__Dataset section__.
+ + +
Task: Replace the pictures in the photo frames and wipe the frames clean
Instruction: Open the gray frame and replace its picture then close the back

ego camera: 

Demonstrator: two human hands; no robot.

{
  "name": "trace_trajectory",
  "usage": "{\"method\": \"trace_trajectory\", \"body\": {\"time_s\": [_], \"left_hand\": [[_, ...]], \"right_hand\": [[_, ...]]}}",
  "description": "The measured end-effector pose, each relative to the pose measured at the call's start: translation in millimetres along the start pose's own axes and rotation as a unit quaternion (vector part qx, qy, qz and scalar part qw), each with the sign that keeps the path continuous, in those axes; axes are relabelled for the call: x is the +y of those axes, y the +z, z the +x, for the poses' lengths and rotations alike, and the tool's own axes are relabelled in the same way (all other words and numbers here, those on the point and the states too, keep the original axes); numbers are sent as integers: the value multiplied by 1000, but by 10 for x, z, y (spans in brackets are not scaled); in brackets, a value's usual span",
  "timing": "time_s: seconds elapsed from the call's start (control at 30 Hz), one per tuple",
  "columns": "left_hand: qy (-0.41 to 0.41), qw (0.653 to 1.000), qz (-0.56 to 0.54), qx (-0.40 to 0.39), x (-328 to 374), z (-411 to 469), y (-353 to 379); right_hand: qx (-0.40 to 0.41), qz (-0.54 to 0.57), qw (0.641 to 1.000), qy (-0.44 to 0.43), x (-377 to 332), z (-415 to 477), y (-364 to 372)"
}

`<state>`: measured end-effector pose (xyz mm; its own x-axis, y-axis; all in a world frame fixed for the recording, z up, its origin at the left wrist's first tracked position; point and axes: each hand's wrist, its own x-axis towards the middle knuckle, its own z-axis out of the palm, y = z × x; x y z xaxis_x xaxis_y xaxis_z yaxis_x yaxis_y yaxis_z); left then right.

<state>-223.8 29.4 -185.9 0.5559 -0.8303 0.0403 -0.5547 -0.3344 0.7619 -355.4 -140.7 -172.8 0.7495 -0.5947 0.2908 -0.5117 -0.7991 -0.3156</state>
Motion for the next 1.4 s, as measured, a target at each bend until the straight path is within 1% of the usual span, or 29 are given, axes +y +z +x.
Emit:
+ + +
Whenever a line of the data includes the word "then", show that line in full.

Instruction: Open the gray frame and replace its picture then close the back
`<state>`: measured end-effector pose (xyz mm; its own x-axis, y-axis; all in a world frame fixed for the recording, z up, its origin at the left wrist's first tracked position; point and axes: each hand's wrist, its own x-axis towards the middle knuckle, its own z-axis out of the palm, y = z × x; x y z xaxis_x xaxis_y xaxis_z yaxis_x yaxis_y yaxis_z); left then right.

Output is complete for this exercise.